The labeling function analysis window has two ways to view the results: by clicking on the labeling function button, or through the "See labeling function analysis" button after predicting the labels.
Data programming extension
If you haven't predicted the labels, the labeling function analysis page will show an empty value.\
After clicking predict labels, the results will be shown in the labeling function analysis. There are three metrics: coverage, overlaps, and conflicts.
- 1.Coverage is the fraction of the dataset each labeling function labels.
- 2.Overlaps are the fraction of the dataset where each labeling function and at least another labeling function label.
- 3.Conflicts are the fraction of the dataset where each labeling function and at least another labeling function label, and they disagree.

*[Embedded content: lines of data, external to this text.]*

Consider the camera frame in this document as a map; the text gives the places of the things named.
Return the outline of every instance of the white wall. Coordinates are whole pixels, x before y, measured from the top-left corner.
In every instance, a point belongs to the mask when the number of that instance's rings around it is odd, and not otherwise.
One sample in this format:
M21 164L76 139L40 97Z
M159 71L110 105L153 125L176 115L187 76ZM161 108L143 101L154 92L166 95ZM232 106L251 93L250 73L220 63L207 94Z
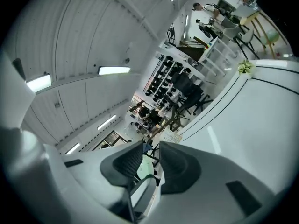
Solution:
M188 7L191 13L190 16L190 21L189 21L189 26L188 26L188 31L187 31L187 35L185 40L192 40L193 41L193 37L197 37L201 40L203 40L206 43L209 43L210 40L212 40L211 38L208 38L203 32L200 31L198 24L195 22L196 19L199 19L201 22L207 24L209 21L209 15L203 11L201 12L194 12L192 11L192 6L195 2L198 2L202 5L205 5L207 3L215 3L217 4L219 0L190 0L188 2Z
M189 27L190 14L191 14L191 11L184 7L184 8L181 9L181 11L178 14L178 17L173 22L173 27L174 27L174 31L175 31L175 38L176 38L176 46L177 47L180 46L179 42L183 40L184 32ZM189 17L188 17L188 25L186 27L185 24L186 24L186 16L187 15L189 15Z

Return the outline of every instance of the person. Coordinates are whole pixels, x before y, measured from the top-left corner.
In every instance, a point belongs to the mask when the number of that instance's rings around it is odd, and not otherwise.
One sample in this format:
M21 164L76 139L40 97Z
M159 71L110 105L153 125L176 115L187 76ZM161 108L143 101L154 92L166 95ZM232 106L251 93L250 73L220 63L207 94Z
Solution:
M149 129L150 128L149 125L146 125L146 124L142 124L141 125L138 122L135 122L135 123L131 122L130 124L131 124L131 126L135 125L137 133L142 130L142 127L145 128L145 129Z
M297 45L297 30L298 25L294 20L297 10L297 0L256 0L257 5L261 8L263 13L268 16L273 23L278 27L282 34L288 40L293 54L299 57L299 49Z
M236 26L236 24L233 24L228 18L223 16L218 9L214 8L210 4L201 6L199 3L194 3L193 8L194 11L204 11L210 15L215 21L213 25L220 31L223 31L224 28L233 28Z
M205 35L206 35L206 33L210 34L213 37L213 40L217 37L216 33L210 27L208 27L206 24L200 22L200 20L198 20L198 19L196 19L196 23L198 24L200 30Z

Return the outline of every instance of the office chair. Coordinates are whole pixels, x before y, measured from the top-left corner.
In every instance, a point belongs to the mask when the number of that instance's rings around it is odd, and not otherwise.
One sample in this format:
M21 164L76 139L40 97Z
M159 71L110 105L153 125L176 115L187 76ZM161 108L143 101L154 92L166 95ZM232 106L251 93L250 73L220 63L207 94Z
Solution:
M179 112L186 110L189 114L191 114L188 109L192 106L196 106L193 115L195 112L200 109L203 111L203 105L212 102L213 100L206 100L209 95L206 95L202 100L203 90L198 86L192 83L189 77L185 74L174 74L171 81L173 82L173 87L180 90L187 99L179 99L179 102L182 106L178 109Z
M253 29L249 30L242 36L242 38L239 36L240 32L242 33L243 30L239 26L236 26L234 28L225 28L223 30L223 35L225 35L230 40L234 40L234 42L241 49L241 51L244 54L244 56L246 57L246 59L248 59L248 57L246 56L246 54L245 54L244 50L242 49L242 46L239 44L239 42L243 43L256 56L257 59L260 59L257 56L257 54L255 53L254 48L251 44L251 40L254 35L254 30Z

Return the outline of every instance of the white desk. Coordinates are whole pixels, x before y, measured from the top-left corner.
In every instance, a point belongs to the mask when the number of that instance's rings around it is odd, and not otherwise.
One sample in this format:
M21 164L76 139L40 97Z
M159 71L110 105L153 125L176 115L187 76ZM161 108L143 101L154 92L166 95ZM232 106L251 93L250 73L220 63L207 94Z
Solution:
M211 46L205 50L205 52L202 54L201 58L199 59L199 63L202 64L204 67L206 67L213 75L216 76L216 73L207 66L207 64L204 64L203 62L206 61L208 63L210 63L213 67L215 67L223 76L225 75L225 73L223 72L223 70L221 70L213 61L211 61L211 59L209 58L209 55L211 54L212 50L216 50L218 51L218 53L227 61L228 59L225 57L225 55L220 52L217 48L216 48L216 44L217 43L221 43L222 45L224 45L232 54L234 57L237 57L237 55L232 51L232 49L230 47L228 47L221 39L219 39L219 37L216 37L213 41Z
M180 144L227 157L275 194L299 159L299 64L258 60L253 79L236 74L178 134Z

If you have a new labeling function or have made changes to your labeling function, you need to re-predict labels in order to update the analysis value of the labeling function.
Outdated labeling function value
The ideal situation for labeling function is to have high coverage, high overlap, and low conflicts. Below is a use case of labeling function performance conditions:
It means our LFs can label a lot of data points and the majority of data points were assigned more than one LFs with different labels. We have one example of performance metrics value below.
- 1.Coverage = 50%
- 2.Overlaps = 30%
- 3.Conflicts = 27%
This number shows that even though there is large coverage and overlaps, the disagreement between labeling functions happens in almost half of the coverage. To improve this, we need to train the label model to get the performance value between labeling functions. The performance value of labeling functions could estimate accuracies and correlations between labeling functions since we know some labeling functions could give high or low signals regarding the label.
We need to add several new labeling functions and try to identify which labeling function creates more conflicts by experimenting one by one. After identifying it, we can re-evaluate the labeling functions.